Work task:
Only one stretch of the data below is wanted: the lines from the one with "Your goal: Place" through the one with "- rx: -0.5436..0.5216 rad", repeated exactly.

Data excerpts

#####

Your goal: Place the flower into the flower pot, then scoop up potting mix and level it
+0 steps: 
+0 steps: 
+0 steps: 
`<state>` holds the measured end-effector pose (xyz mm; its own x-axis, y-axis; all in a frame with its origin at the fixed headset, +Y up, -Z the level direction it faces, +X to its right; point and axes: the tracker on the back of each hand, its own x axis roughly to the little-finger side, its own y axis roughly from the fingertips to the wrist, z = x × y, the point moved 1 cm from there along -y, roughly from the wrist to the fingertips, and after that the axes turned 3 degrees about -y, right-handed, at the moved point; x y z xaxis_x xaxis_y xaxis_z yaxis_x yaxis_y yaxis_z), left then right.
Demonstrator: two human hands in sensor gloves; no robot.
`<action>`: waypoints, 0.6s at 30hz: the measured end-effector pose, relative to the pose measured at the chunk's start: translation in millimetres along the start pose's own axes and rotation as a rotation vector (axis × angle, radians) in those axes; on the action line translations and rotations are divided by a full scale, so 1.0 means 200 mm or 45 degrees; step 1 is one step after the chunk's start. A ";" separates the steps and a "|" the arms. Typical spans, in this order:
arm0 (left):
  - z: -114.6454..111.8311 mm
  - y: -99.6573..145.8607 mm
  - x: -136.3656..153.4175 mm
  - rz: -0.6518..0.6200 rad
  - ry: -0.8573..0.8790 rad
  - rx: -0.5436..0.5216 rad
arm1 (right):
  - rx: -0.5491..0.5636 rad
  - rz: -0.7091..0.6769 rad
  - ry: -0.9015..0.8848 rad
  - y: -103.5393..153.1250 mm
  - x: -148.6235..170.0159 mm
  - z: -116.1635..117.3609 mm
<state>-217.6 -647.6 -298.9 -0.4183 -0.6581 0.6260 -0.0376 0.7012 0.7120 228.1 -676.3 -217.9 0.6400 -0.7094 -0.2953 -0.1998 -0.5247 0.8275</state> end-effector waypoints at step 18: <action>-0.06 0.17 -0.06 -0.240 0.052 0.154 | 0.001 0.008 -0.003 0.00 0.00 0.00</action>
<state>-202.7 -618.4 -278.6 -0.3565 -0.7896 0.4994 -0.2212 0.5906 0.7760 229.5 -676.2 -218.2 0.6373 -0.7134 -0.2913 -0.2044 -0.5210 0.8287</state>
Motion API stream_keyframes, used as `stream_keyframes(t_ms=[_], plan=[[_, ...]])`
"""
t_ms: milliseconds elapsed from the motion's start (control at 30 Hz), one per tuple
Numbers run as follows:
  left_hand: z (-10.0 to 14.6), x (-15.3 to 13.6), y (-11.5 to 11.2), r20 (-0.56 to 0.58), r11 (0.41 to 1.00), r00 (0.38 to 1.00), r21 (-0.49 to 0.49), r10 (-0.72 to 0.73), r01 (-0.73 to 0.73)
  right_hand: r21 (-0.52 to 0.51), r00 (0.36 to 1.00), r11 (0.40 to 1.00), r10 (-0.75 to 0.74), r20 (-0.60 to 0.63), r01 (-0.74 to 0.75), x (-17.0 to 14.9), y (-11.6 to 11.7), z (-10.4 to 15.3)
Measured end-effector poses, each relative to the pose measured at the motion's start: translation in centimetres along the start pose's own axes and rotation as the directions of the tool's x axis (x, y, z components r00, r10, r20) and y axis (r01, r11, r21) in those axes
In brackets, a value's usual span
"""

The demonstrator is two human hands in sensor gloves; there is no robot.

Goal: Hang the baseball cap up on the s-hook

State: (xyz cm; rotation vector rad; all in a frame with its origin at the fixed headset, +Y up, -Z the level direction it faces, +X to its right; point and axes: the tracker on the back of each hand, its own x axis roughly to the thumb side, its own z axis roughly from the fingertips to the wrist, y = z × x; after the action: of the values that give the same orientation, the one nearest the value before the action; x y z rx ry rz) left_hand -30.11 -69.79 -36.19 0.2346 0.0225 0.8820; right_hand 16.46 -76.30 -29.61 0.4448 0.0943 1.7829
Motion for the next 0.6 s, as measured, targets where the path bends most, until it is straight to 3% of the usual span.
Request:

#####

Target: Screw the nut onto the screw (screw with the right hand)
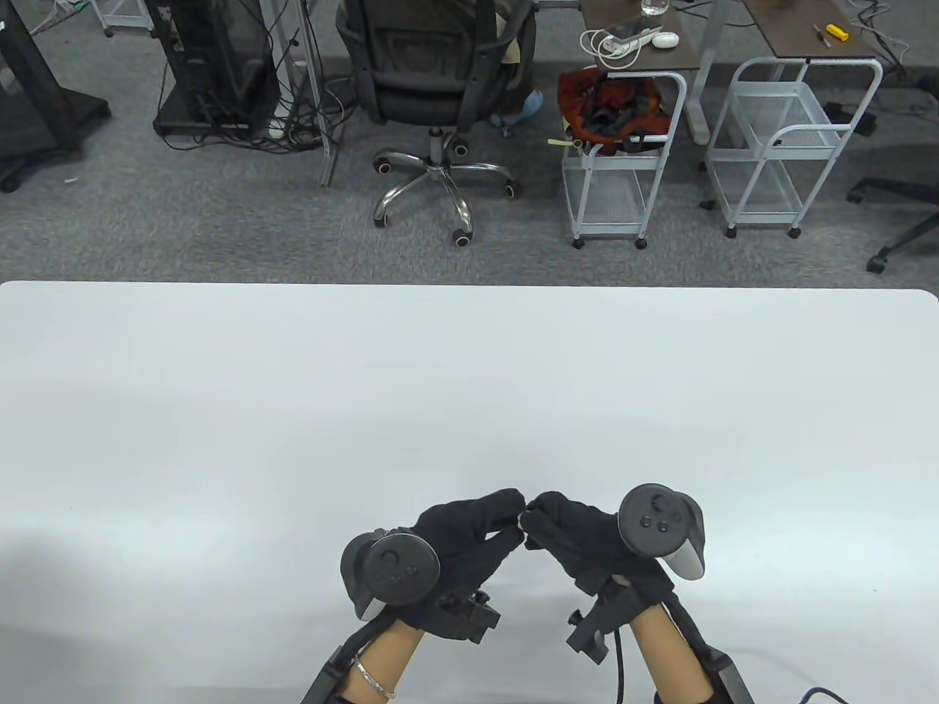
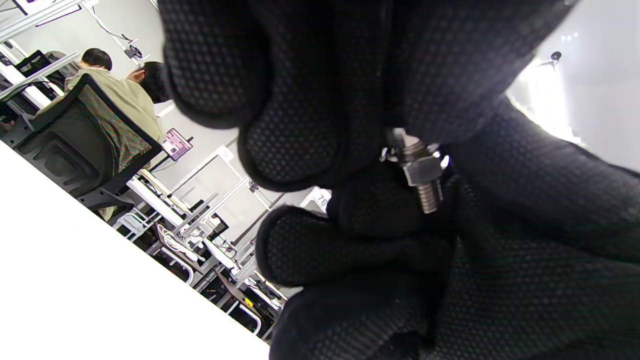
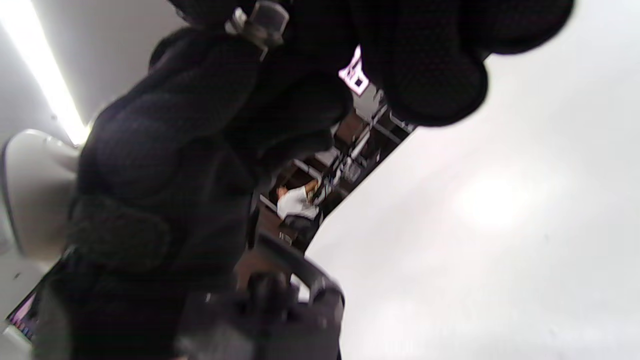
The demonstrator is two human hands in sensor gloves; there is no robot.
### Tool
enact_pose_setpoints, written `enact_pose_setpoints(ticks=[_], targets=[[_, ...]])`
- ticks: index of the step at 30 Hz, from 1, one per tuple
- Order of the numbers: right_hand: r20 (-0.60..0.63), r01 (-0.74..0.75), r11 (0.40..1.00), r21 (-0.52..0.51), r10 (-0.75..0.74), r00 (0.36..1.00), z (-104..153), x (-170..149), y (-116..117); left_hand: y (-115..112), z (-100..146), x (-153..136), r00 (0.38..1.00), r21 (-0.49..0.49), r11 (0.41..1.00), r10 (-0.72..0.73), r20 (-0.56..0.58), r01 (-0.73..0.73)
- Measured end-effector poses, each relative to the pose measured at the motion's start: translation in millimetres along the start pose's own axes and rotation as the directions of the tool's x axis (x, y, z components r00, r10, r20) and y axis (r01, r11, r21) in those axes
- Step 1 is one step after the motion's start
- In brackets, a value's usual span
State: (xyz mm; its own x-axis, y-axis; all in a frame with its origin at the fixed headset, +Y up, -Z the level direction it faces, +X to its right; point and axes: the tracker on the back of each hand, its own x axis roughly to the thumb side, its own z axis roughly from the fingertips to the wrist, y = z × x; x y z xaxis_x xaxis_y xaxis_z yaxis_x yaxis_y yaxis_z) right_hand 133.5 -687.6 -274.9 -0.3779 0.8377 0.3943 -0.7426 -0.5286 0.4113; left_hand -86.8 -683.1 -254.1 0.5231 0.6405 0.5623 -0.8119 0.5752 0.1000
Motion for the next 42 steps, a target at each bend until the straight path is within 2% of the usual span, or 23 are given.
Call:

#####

Your solution:
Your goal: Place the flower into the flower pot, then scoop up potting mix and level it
+0 steps: 
+0 steps: 
+0 steps: 
`<state>` holds the measured end-effector pose (xyz mm; its own x-axis, y-axis; all in a frame with its origin at the fixed headset, +Y up, -Z the level direction it faces, +X to its right; point and axes: the tracker on the back of each hand, its own x axis roughly to the little-finger side, its own y axis roughly from the fingertips to the wrist, z = x × y, the point moved 1 cm from there along -y, roughly from the wrist to the fingertips, and after that the axes turned 3 degrees about -y, right-handed, at the moved point; x y z xaxis_x xaxis_y xaxis_z yaxis_x yaxis_y yaxis_z), left then right.
Demonstrator: two human hands in sensor gloves; no robot.
`<action>`: waypoints, 0.6s at 30hz: the measured end-effector pose, relative to the pose measured at the chunk's start: translation in millimetres along the start pose's own axes and rotation as a rotation vector (axis × angle, radians) in those axes; on the action line translations and rotations are divided by a full scale, so 1.0 means 200 mm or 45 degrees; step 1 is one step after the chunk's start. A ";" separates the steps and a "|" the arms. Typical spans, in this order:
arm0 (left):
  - z: -114.6454..111.8311 mm
  - y: -99.6573..145.8607 mm
  - x: -136.3656..153.4175 mm
  - rz: -0.6518..0.6200 rad
  - ry: -0.8573..0.8790 rad
  - rx: -0.5436..0.5216 rad

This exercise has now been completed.